**What the task requires:** Reproduce only the lines that run from the line with "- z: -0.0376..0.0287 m" to the last line of the material, both ends included, exactly as they appear.

(Beginning of Data section)

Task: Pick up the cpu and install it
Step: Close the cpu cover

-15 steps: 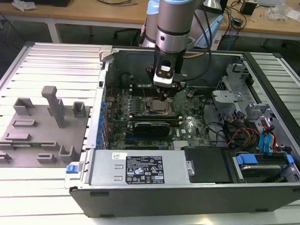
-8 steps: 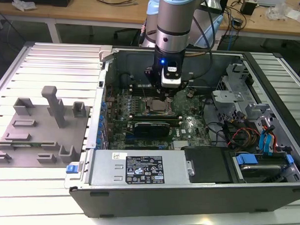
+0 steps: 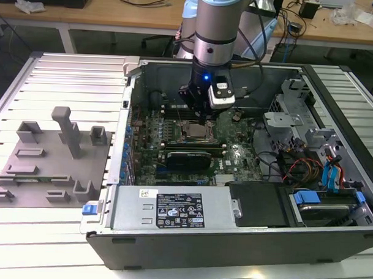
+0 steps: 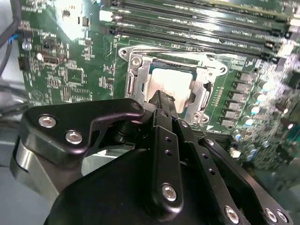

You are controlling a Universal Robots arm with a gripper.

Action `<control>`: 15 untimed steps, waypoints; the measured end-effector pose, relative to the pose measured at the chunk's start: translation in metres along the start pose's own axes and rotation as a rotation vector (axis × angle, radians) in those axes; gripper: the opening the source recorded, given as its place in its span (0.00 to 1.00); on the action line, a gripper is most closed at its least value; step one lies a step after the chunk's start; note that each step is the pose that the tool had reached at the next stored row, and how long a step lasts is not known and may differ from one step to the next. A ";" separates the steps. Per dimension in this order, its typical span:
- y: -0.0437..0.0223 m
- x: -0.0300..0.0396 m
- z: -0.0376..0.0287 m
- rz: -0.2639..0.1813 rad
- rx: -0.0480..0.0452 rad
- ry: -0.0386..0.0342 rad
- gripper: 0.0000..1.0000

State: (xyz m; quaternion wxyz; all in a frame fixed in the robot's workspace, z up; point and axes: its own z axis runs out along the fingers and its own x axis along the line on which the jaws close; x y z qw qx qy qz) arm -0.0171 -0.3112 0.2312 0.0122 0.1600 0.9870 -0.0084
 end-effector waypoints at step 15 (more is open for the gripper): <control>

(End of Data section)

**Solution:**
- z: -0.0376..0.0287 m
- rz: -0.2639..0.1813 rad
- rx: -0.0480..0.0452 rad
- ry: -0.0386..0.0342 rad
- gripper: 0.0000..1.0000

State: (xyz m; quaternion wxyz; all in a frame fixed in the robot's workspace, z up; point and axes: its own z axis runs out along the fingers and its own x axis along the line on which the jaws close; x y z qw qx qy qz) arm -0.0171 -0.3112 0.2312 0.0122 0.1600 0.9870 -0.0084
 end-effector waypoints at step 15 (more is open for the gripper): <control>

There's nothing more to this exercise.